■ **PROBLEM DESCRIPTION**
Your task is to write out the lines from the line containing "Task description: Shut" through the last line of the material, exactly.

START DATA TO EXAMINE

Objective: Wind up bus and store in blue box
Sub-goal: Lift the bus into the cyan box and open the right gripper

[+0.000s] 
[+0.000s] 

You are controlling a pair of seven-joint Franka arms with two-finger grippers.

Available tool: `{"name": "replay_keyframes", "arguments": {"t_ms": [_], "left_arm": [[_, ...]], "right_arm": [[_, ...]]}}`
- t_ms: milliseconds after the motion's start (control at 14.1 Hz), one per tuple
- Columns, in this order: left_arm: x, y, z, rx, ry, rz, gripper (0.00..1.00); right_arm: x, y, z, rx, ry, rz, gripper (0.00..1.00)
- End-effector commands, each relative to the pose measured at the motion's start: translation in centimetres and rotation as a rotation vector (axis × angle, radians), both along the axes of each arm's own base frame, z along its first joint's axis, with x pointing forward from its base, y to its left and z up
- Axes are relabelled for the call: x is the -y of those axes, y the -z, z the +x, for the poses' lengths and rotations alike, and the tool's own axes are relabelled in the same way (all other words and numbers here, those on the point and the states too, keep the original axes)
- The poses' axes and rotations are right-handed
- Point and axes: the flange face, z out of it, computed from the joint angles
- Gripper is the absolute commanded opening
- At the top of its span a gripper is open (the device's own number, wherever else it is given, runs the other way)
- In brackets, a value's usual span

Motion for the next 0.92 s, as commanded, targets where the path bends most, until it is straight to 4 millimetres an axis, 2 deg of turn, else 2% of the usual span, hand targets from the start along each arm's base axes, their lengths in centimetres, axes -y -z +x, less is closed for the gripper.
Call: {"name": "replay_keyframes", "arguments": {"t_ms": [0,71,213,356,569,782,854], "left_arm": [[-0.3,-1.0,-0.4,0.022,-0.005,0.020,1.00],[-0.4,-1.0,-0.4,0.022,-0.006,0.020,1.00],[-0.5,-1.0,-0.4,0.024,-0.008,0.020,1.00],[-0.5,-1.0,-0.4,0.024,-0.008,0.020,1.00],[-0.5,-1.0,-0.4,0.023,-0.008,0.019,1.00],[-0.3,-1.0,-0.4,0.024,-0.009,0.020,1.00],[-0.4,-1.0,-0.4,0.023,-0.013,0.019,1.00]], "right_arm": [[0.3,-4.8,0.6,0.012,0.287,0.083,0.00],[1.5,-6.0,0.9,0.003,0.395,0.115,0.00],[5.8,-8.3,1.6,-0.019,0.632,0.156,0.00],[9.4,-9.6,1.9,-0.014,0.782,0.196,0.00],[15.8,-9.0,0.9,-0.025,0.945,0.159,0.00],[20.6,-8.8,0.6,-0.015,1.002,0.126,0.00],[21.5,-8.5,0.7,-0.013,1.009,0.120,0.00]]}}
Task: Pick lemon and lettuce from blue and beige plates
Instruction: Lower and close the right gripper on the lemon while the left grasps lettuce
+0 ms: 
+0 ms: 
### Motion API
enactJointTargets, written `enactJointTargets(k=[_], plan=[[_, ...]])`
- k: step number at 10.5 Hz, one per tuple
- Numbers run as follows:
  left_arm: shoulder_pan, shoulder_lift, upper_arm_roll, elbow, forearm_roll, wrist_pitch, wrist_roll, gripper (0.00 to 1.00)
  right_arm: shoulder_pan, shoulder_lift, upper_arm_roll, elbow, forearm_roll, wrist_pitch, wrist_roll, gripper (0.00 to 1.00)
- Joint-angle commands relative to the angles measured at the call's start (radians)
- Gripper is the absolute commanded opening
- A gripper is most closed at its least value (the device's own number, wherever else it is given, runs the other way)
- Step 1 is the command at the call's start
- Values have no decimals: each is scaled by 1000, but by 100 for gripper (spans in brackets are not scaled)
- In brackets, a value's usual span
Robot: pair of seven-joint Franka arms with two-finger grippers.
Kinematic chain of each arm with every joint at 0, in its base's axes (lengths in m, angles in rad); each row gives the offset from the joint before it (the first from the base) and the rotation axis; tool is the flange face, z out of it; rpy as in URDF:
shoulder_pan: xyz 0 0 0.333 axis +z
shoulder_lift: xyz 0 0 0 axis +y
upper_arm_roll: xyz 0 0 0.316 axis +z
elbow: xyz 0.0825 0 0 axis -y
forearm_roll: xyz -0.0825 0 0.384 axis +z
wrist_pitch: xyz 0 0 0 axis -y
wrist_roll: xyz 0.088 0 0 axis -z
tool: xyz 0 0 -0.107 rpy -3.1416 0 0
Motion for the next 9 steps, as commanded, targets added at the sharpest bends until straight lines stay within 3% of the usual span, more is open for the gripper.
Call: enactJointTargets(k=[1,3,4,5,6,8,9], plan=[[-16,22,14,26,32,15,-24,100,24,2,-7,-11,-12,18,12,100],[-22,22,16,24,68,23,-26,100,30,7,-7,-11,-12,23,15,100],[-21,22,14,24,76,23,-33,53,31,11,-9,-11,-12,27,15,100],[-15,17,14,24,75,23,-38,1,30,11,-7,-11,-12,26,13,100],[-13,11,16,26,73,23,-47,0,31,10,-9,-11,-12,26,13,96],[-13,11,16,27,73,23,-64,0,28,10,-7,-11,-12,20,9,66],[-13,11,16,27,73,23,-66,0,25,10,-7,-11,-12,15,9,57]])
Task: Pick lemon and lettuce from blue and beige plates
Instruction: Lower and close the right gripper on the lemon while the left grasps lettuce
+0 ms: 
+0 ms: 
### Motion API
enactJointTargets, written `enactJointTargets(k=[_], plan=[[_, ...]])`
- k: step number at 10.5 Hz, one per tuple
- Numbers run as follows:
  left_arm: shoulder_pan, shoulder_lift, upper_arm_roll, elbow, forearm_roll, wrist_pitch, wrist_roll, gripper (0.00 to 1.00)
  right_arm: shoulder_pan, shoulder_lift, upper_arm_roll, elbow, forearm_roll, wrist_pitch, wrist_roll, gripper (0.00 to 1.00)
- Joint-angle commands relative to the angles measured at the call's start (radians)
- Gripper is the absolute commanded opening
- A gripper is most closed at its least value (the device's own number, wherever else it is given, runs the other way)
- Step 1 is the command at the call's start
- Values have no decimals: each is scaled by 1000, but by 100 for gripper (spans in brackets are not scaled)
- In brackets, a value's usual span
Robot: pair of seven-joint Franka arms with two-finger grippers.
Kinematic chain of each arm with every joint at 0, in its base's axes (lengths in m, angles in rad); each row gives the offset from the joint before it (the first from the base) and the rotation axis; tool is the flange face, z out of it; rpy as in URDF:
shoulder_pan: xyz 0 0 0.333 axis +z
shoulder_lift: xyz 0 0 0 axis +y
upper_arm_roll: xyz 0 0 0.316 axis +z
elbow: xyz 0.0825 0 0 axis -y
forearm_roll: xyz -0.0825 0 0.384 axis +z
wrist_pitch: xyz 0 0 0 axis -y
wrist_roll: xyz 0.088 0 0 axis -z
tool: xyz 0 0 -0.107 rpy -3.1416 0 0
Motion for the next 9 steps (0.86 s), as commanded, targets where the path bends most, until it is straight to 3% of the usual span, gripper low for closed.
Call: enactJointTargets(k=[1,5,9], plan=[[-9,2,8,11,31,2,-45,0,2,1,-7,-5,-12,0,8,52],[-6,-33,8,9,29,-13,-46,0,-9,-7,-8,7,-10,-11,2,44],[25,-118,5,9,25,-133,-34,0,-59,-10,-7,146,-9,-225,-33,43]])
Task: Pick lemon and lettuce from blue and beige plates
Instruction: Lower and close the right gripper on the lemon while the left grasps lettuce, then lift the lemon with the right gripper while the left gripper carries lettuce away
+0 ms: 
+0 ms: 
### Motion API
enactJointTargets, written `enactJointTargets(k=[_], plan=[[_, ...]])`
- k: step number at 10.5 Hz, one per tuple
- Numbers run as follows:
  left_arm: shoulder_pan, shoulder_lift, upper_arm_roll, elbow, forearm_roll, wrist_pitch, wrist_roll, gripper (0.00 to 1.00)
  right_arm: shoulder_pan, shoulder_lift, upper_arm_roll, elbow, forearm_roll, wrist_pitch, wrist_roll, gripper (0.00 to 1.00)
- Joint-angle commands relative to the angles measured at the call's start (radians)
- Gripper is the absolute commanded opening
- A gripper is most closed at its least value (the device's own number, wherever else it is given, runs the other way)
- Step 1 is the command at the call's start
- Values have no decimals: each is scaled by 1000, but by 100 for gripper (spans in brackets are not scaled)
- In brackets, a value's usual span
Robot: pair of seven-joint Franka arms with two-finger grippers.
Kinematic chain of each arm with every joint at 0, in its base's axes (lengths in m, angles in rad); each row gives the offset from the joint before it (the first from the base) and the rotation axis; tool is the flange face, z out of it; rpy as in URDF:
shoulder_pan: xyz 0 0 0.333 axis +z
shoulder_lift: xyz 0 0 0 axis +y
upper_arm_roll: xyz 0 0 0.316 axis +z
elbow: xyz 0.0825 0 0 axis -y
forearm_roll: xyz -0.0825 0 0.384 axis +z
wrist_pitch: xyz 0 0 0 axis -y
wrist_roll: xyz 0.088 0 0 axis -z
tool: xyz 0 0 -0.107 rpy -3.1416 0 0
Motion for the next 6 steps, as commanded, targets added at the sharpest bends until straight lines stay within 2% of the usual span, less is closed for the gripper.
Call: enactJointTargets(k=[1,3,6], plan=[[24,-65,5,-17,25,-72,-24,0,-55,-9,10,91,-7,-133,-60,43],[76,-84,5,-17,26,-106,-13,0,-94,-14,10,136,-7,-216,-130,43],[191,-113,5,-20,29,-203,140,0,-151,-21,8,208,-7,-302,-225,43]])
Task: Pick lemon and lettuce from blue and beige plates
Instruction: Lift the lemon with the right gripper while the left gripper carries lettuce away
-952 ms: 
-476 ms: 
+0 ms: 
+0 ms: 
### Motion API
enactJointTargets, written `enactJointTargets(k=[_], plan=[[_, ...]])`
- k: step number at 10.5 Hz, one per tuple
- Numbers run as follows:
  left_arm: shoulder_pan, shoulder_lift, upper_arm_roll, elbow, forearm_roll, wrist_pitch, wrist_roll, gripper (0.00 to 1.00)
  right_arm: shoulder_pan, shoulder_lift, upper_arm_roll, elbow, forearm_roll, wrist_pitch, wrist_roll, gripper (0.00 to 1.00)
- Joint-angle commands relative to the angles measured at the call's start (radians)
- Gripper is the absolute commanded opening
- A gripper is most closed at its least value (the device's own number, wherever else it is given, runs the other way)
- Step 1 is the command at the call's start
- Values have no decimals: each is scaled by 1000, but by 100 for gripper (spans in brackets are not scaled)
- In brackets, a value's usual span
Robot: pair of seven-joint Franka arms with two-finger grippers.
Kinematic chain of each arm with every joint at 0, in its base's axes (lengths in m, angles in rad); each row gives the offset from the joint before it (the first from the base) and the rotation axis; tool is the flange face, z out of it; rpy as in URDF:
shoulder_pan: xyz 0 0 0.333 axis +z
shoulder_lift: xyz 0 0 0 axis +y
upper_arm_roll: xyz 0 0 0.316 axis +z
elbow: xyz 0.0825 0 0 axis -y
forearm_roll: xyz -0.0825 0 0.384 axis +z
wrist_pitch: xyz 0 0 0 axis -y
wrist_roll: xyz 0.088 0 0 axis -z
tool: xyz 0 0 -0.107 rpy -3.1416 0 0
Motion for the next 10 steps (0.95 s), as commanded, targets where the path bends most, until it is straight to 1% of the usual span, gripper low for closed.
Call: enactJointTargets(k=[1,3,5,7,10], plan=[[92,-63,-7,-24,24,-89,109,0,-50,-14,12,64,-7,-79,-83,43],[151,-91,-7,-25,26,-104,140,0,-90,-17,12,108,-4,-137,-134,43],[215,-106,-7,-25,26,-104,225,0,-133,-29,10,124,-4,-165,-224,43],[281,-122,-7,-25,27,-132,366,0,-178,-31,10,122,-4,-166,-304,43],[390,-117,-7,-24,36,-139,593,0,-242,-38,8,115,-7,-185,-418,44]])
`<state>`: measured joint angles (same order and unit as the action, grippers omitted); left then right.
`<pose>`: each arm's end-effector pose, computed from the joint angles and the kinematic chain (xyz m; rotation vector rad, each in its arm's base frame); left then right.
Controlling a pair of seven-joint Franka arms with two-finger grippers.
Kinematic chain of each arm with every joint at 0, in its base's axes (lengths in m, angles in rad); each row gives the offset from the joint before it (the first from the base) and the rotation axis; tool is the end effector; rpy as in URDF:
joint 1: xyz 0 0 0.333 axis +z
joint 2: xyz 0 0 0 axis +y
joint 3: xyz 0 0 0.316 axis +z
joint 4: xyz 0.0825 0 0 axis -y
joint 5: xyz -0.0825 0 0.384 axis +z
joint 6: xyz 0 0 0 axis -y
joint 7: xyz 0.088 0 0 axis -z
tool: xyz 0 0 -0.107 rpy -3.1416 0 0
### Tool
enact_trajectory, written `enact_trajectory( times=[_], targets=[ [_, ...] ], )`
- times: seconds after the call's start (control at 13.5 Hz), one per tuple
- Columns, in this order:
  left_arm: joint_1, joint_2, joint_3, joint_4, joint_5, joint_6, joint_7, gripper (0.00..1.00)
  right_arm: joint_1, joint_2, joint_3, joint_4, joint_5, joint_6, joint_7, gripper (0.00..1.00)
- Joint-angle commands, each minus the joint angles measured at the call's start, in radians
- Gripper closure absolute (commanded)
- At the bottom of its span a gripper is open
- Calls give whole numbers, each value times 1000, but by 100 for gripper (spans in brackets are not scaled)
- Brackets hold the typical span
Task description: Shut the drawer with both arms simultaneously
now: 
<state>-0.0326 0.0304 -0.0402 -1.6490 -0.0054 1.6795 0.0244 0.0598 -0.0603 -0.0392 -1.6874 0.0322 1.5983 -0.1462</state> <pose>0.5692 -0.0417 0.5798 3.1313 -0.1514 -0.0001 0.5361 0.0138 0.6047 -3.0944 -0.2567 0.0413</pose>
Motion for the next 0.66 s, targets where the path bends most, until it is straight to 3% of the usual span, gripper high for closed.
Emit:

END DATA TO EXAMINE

■ **TASK SOLUTION**
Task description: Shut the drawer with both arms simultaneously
now: 
<state>-0.0326 0.0304 -0.0402 -1.6490 -0.0054 1.6795 0.0244 0.0598 -0.0603 -0.0392 -1.6874 0.0322 1.5983 -0.1462</state> <pose>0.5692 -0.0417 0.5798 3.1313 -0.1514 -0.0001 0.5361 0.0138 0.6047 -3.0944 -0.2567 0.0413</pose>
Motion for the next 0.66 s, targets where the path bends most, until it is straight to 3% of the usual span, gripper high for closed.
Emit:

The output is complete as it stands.